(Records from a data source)
○ ○ ○ ○
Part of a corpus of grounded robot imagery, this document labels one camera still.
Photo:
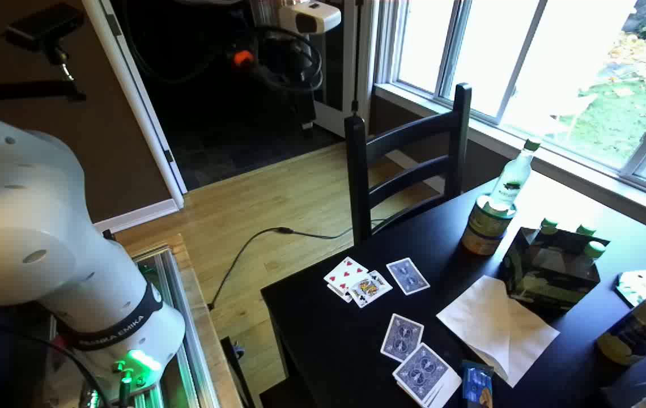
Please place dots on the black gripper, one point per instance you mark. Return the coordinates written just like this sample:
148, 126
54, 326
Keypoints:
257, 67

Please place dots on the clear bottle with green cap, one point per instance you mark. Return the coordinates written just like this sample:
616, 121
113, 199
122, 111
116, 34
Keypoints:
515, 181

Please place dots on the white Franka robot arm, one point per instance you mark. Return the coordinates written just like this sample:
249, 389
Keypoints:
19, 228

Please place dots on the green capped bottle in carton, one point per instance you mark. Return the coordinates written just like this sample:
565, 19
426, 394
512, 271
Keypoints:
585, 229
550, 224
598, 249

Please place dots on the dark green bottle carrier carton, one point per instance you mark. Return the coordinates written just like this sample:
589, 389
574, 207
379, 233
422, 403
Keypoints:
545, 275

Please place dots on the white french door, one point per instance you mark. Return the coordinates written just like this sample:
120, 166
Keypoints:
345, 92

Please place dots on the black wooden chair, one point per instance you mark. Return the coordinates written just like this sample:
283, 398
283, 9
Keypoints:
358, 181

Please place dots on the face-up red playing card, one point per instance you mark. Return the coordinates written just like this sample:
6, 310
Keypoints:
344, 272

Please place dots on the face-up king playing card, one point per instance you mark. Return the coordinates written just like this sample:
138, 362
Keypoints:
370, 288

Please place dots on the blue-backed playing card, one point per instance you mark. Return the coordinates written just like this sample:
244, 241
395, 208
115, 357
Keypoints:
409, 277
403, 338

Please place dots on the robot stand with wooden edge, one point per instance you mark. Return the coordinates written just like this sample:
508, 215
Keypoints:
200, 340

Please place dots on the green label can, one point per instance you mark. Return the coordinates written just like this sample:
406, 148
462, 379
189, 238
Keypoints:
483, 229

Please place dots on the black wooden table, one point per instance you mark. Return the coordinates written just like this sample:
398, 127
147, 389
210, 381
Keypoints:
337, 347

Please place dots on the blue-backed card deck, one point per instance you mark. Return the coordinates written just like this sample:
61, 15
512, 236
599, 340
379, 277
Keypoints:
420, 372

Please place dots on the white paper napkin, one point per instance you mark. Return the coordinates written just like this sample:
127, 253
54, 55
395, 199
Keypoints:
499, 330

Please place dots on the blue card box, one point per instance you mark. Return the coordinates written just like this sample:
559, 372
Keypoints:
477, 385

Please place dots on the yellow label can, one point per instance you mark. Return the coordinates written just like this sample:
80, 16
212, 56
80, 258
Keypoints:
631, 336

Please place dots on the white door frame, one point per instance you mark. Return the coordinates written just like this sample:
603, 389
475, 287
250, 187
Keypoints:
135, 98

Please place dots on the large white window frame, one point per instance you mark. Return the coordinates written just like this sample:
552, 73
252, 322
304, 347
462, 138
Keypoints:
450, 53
○ ○ ○ ○
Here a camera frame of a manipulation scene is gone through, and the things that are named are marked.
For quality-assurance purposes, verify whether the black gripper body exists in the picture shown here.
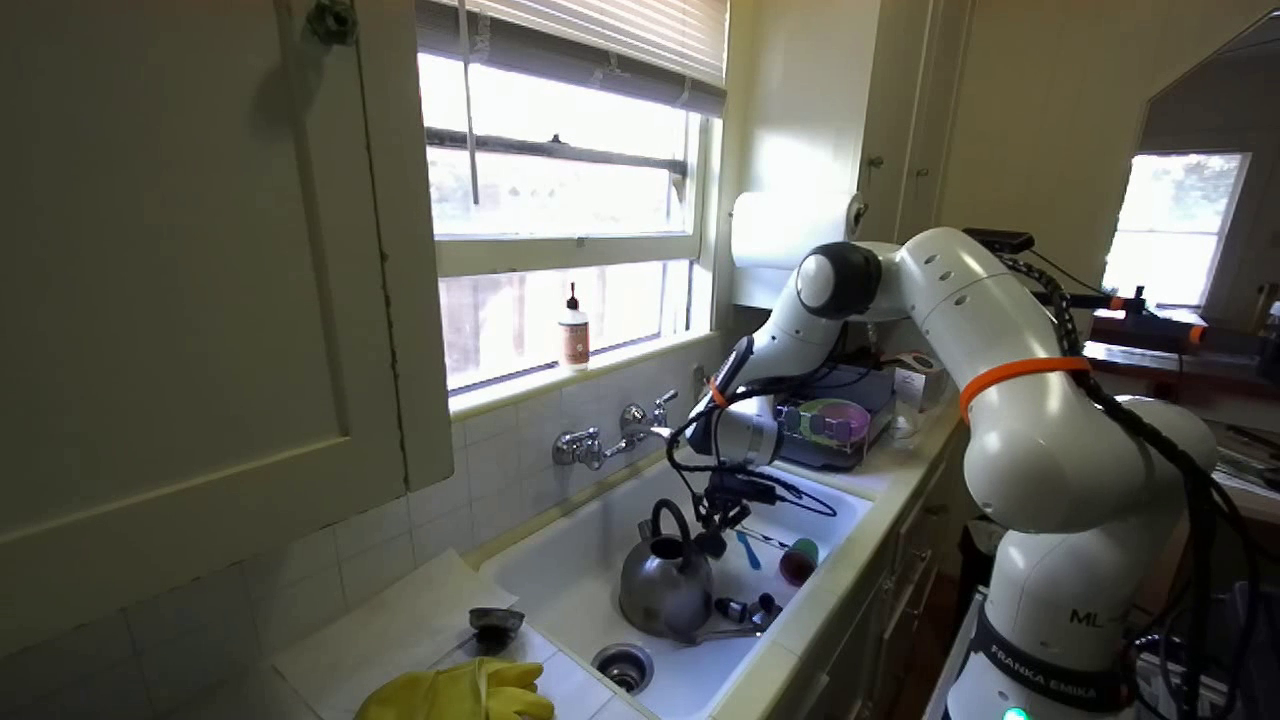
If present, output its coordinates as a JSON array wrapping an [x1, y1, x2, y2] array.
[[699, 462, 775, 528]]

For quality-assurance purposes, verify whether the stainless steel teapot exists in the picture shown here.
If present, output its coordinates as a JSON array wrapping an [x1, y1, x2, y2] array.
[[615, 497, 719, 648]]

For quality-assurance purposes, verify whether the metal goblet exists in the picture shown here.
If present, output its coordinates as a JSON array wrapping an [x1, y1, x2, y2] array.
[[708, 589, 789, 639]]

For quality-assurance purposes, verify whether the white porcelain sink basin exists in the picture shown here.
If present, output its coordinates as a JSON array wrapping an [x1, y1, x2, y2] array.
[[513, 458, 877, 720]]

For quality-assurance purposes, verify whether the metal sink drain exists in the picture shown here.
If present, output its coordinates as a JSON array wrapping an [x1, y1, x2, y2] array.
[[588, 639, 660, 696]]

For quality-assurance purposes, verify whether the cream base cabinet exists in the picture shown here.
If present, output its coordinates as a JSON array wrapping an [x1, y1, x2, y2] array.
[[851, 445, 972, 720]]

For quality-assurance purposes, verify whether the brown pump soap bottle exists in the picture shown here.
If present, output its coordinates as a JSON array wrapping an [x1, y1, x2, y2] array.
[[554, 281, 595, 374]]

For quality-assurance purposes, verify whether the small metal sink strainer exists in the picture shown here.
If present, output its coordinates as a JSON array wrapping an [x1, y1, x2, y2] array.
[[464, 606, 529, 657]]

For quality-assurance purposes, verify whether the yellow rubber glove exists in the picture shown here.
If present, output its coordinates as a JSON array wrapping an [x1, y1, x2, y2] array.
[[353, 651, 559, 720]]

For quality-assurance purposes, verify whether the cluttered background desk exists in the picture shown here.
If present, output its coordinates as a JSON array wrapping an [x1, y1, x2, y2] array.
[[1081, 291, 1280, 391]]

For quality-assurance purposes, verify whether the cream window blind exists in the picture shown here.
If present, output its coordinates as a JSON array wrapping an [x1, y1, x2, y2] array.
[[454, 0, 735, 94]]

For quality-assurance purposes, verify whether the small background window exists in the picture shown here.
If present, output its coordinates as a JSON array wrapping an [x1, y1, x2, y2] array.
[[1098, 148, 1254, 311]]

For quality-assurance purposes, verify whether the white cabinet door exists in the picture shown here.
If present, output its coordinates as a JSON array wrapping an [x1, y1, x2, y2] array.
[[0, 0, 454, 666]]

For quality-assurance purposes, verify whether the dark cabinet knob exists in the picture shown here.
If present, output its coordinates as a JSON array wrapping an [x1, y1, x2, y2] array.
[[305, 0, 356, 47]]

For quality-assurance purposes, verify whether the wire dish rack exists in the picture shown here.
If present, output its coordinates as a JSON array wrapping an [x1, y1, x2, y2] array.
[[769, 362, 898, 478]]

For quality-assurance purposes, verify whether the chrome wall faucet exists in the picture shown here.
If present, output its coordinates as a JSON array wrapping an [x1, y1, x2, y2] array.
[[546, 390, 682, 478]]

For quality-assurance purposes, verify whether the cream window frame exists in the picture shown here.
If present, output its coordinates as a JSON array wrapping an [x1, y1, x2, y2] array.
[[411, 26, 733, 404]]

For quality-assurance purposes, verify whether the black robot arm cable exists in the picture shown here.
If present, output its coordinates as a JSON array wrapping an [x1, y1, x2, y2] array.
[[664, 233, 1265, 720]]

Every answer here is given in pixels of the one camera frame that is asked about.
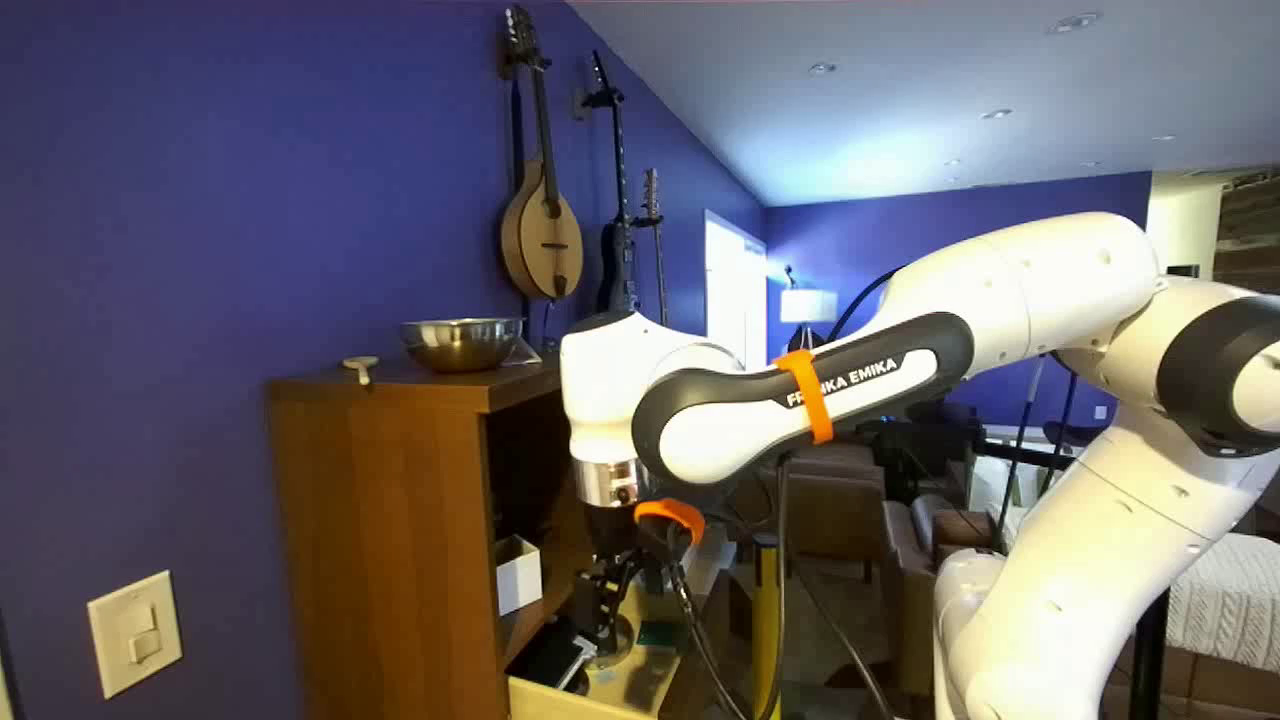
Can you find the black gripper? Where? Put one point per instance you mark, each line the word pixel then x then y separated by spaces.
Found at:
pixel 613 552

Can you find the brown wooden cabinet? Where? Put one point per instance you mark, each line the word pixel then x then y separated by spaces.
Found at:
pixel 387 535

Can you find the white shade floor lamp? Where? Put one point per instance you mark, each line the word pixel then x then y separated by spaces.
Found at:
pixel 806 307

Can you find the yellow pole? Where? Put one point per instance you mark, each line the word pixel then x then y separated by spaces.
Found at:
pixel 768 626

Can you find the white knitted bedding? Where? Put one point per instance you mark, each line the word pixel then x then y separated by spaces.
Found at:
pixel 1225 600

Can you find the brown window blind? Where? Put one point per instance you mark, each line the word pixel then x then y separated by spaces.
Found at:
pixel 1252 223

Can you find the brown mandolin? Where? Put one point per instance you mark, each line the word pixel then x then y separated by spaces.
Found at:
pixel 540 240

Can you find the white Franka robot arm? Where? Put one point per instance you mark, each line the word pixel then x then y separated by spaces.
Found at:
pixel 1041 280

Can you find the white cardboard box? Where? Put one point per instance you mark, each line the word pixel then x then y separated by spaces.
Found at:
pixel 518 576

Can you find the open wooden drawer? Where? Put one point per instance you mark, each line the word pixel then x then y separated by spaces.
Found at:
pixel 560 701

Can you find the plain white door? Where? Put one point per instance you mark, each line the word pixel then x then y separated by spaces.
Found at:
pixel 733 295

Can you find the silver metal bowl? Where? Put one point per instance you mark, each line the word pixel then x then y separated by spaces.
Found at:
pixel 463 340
○ ○ ○ ○
(THE TASK) Beginning at the line above that contains "Part of a corpus" and going on through the line that contains "Please place dots on the dark", please copy every line exactly, leaving the pictures out and adding nothing.

(SOLUTION TO THIS TASK)
Part of a corpus of grounded robot imagery, this document labels one camera still.
Photo:
Please place dots on the black gripper, one point per instance you mark. Return the coordinates written just like this sample:
148, 126
54, 326
Keypoints:
257, 67

Please place dots on the clear bottle with green cap, one point per instance you mark. Return the coordinates written just like this sample:
616, 121
113, 199
122, 111
116, 34
Keypoints:
515, 181

Please place dots on the white Franka robot arm, one point per instance you mark. Return the coordinates written just like this sample:
249, 389
Keypoints:
19, 228

Please place dots on the green capped bottle in carton, one point per instance you mark. Return the coordinates written just like this sample:
565, 19
426, 394
512, 271
Keypoints:
585, 229
550, 224
598, 249

Please place dots on the dark green bottle carrier carton, one point per instance you mark. Return the coordinates written just like this sample:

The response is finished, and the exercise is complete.